Maryland's graduating seniors scored lower as a group on the SAT than any class in the past 20 years and also scored below the national average, according to results being released Tuesday. But a top state education official downplayed the significance of the decline.
Caroll Visintainer, assistant superintendent for assessment at the Maryland State Department of Education, noted that the drop — which continued a gradual decline of many years — was small.
"I acknowledge there is a drop," Visintainer said. She could not explain the decline in scores.
Results show that average scores for Maryland seniors on the standardized test — taken by most high school students in the spring of their junior year or fall of their senior year — fell in reading, math, and writing. The test is widely used for college admissions.

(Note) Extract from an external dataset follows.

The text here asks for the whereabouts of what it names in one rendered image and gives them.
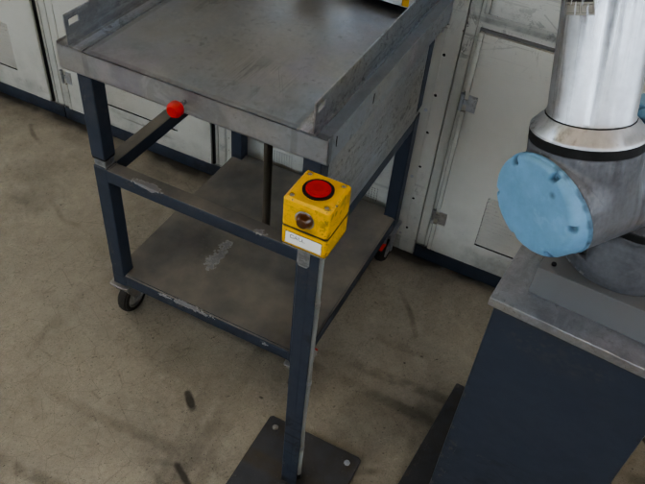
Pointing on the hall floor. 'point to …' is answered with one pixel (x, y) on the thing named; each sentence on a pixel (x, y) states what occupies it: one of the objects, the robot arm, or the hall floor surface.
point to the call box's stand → (298, 406)
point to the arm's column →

Compared with 2015, the average state score dropped 2 points to 490 in critical reading, 4 points to 490 in math and 4 points to 476 in writing. The highest score on each section of the test is 800.
Explaining year-to-year changes can be difficult, in part because of changes in the pool of students taking the SAT, which is administered by the New York-based College Board. The number of Maryland seniors taking the test has fallen over the past two years, from nearly 50,000 to roughly 48,000, as more students take a rival test called the ACT.
At the same time, at least two Maryland school systems have been requiring all juniors to take the SAT, bringing into their pool students who may not be likely to attend college and might not have taken the test in the past.
The scores are for seniors who had taken the SAT at least once in their high school career.
In the past, Maryland students have scored at about the national average in reading and writing but lower in math. This year, Maryland scores were significantly below the national average, particularly in math, which was 18 points lower than the nation as a whole.
Carroll County students scored higher than the state average, however.
Carroll County's SAT scores were "fairly consistent" with past years, said Gregory Bricca, director of research and accountability for Carroll's school system. Carroll's critical reading score went up one point to 524, the math score dropped one point to 531 and the writing score fell five points to 505. Overall, the class scored 1560.
Other school systems in the Baltimore region were not immediately able to provide their county's scores.
In Carroll, the uptick in critical reading continued an upward trend and was the highest reading score in the last five years, Bricca said. The math score was the second-highest in the past five years.
Carroll County educators have been trying to emphasize college-readiness to students, Bricca said. Starting in ninth grade, students who are thinking about attending college are encouraged to develop a plan that culminates in Advanced Placement courses or dual enrollment at Carroll Community College.
Those more rigorous classes can help students do better on the SAT, Bricca said.
In Carroll, about 60 percent to 65 percent of students in each graduating class typically take the SAT, he said. Students in Carroll choose to take the test on their own, unlike some counties where the school system offers the test during the school day or pays the testing fees.
The most significant drops in SAT scores came two years ago, when Baltimore County and Prince George's County began giving the tests to the entire 11th grade during the school day. The scores have been used both to encourage students to apply for college, as well as to assess their progress toward college-readiness.
Baltimore County, for instance, used the SAT rather than the PARCC, or Partnership of Assessment for Readiness for College and Careers test, to judge whether seniors needed to take a remedial English class this year.
The PARCC test is administered to every third- through eighth-grader; the test focuses on reading and math.
Anne Arundel County announced last week that it will pay for all 5,600 of its juniors to take the ACT college entrance exam beginning this spring. The test will be administered during the school day. As part of the shift, Anne Arundel is dropping its practice of administering the PSAT in grades nine and 11.